Downgrade May Not Affect Institutional Treasury Holdings

by: Nigam Arora

On Friday, right after S&P downgraded the US debt I wrote an article, titled “U.S. Downgraded: What to Do Now”. As my long time readers know, I work very hard to get the data first, analyze the data under the rigorous, consistent, analytical framework of the ZYX Change Method, and only then make an actionable plan. I fully expected action items outlined in the article to be unpopular.

There is a considerable amount of research at The Arora Report as well as at other respectable research shops, that conclusively show extremes in sentiment represent turning points. Extremely bullish sentiment is a time to sell. Extremely bearish sentiment is a time to buy.

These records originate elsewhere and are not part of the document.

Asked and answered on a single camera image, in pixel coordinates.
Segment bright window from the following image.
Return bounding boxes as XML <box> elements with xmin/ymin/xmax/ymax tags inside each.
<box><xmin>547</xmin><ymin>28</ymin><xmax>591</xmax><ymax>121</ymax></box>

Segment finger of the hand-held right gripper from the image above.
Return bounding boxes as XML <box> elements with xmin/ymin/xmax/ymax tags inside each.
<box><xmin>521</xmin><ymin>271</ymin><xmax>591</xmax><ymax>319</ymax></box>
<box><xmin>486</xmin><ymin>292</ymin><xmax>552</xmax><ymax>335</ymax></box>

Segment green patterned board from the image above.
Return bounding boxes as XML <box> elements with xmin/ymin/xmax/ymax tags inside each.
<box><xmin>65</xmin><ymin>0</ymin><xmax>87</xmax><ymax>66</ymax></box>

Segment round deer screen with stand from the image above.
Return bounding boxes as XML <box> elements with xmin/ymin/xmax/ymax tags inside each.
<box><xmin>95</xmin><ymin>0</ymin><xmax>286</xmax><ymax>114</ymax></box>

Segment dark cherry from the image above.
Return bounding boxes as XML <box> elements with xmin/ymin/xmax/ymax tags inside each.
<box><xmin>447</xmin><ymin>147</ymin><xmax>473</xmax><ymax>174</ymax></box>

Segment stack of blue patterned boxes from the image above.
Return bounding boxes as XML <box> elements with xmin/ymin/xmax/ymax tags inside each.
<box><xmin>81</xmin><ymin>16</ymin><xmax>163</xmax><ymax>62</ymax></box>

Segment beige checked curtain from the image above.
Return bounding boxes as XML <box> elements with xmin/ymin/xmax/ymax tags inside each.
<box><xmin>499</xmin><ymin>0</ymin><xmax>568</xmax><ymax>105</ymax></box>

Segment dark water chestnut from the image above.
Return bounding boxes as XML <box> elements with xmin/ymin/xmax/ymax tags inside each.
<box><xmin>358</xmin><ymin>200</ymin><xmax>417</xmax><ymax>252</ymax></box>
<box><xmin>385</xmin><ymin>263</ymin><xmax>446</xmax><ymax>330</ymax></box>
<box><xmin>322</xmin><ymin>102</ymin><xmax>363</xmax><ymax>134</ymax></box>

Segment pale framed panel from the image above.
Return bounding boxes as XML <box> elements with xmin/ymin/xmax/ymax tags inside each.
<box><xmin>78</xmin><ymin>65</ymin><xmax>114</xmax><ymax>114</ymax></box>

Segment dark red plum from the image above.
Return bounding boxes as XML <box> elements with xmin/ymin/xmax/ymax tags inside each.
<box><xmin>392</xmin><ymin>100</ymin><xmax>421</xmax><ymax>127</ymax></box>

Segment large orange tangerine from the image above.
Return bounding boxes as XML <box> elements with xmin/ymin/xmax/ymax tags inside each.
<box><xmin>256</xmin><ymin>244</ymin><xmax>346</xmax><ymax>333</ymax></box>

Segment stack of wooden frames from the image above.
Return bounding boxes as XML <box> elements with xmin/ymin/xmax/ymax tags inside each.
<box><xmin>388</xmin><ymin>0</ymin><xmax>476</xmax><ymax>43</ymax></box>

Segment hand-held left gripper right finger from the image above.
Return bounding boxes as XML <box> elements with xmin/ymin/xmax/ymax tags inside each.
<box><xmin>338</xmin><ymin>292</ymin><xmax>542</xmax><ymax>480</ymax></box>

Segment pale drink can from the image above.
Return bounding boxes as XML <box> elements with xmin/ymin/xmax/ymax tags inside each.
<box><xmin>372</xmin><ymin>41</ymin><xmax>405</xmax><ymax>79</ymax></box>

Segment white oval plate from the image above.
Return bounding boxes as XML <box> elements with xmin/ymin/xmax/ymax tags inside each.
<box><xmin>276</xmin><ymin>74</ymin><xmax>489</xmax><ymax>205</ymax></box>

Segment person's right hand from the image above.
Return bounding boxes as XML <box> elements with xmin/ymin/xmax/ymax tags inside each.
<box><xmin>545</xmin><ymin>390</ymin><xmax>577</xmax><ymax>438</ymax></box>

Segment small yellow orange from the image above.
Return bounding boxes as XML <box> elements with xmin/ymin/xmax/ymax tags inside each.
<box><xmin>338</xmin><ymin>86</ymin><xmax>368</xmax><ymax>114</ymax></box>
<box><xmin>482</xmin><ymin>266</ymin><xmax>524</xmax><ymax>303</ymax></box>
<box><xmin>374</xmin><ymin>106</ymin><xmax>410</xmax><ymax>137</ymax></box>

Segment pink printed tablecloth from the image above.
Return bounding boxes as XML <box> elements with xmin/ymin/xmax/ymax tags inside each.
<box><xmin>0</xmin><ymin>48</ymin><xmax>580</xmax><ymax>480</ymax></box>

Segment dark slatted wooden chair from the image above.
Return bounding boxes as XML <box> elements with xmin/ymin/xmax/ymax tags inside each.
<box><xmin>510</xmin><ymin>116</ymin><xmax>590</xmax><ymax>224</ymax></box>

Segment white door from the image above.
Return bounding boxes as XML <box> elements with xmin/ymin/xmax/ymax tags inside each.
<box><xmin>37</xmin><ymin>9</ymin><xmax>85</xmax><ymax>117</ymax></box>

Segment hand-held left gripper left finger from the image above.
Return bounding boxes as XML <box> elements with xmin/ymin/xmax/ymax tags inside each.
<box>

Most investors find it psychologically difficult to follow what the data says is needed to hit home runs. This is exactly where services such as those from The Arora Report and from others that are grounded in data provide most value to investors.

I had no intention to write another article at this time. However, as I keep tabs on what is being published I have become deeply concerned about the blatantly wrong information in the media regarding the laws pertaining to the downgrade. I’ve been patiently waiting for someone else to set the record straight. Unfortunately, this has not occurred.

Wrong Information That Is Being Spread

Pointing out that the vast majority of gurus are wrong about the law, especially when their opinions are popular, is not a pleasant task. Fortunately, my allegiance is with the investors and not with the gurus.

Below is the wrong information that is being spread:

  • Money market funds will have to sell US Treasuries.
  • Banks will be required by law to sell US Treasuries.
  • Insurance companies will be required by law to sell US Treasuries.

Correct Information About The Law

Here is what the law is:

  • While S&P cut the long-term rating, it reaffirmed the short-term rating for the US at the top A-1+ level. This means money market funds will not be forced to sell US Treasuries.
  • Most banks in the United States are regulated by the Federal Reserve Bank. The Federal Reserve has issued a crystal clear statement that there is no change in the risk weighting of US Treasuries. This means that the banks will not be forced to sell US Treasuries.
  • Most insurance companies in the United States are governed by state regulators. It is likely that state regulators will follow the lead of the Federal Reserve, and insurance companies will not be required to sell US Treasuries.
  • There are three primary credit rating agencies – S&P, Moody’s (NYSE:MCO), and Fitch. While S&P has downgraded the US debt, both Moody’s and Fitch have reaffirmed AAA rating of the US debt.
  • Bond issuers, as well as bond holders, are allowed by law to use the highest rating available if there is a conflict between the ratings of the agencies. This means that the United States, as well as holders of US Treasuries, will rely on the ratings of Moody’s and Fitch.

The Plan

I will be providing guidance in real time to clients and subscribers. If time permits, I will also provide some guidance on an ongoing basis on my blog.

  • We will stick with the plan outlined in my last article.
  • If stocks get hit, we will be buyers of the ETFs SPY, DIA, and QQQ.
  • If gold and silver spike up, we will short sell the ETFs GLD and SLV or buy ZSL.
  • We will take the opposite side of the first move in US Treasuries. We will use the ETFs TBT, TBF, and TLT.
  • We will be buyers of other assets if they come down to the price levels provided in advance to subscribers.

Disclosure: I am long QQQ, TBF. I am short TLT and silver futures.